• _Task details_
Return the lines exactly as they stand, from the first of the material through the line containing "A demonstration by".

• _Data extract_

----------

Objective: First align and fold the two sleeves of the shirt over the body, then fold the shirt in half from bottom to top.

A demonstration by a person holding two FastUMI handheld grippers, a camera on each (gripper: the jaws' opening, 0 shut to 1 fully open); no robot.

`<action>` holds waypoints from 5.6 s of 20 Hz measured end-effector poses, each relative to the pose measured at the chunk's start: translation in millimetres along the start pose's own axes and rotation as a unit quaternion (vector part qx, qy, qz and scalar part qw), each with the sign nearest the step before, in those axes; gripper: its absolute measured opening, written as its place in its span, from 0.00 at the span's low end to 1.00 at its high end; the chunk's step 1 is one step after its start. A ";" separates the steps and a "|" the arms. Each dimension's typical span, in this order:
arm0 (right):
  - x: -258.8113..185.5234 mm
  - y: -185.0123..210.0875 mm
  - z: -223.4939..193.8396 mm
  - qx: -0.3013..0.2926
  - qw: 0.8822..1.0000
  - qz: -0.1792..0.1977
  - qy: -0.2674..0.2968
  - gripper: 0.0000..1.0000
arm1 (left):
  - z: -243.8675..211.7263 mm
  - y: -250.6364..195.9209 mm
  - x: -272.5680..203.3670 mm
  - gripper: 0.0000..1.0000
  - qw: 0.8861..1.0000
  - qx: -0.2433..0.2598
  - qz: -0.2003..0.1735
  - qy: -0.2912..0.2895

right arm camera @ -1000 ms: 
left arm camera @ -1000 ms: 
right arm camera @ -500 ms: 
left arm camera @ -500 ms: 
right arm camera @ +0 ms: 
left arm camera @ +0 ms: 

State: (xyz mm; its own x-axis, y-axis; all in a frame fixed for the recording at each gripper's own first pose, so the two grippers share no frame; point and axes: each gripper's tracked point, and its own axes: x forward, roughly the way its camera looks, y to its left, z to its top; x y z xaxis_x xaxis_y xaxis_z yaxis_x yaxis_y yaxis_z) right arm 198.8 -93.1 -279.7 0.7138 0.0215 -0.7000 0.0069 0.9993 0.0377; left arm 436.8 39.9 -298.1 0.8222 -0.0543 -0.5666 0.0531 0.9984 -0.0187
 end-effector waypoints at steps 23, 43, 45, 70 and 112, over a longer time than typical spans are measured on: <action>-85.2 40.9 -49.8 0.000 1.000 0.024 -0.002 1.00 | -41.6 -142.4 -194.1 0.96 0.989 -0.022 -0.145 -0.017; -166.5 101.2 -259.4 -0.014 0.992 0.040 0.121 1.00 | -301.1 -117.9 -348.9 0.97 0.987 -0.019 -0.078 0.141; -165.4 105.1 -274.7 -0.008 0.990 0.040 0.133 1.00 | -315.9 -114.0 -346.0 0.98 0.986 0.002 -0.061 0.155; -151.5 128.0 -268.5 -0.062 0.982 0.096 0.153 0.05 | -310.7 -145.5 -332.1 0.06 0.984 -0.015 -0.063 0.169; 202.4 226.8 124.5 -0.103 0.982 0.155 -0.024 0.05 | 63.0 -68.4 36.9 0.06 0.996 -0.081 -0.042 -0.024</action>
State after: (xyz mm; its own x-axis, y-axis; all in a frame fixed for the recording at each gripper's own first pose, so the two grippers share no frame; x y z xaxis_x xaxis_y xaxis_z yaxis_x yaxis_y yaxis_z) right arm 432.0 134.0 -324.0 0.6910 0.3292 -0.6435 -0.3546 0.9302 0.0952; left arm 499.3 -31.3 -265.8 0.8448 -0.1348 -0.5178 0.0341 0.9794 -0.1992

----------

• _Output for this exercise_
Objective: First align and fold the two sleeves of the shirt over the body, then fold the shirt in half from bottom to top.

A demonstration by a person holding two FastUMI handheld grippers, a camera on each (gripper: the jaws' opening, 0 shut to 1 fully open); no robot.

Output for the exercise is complete.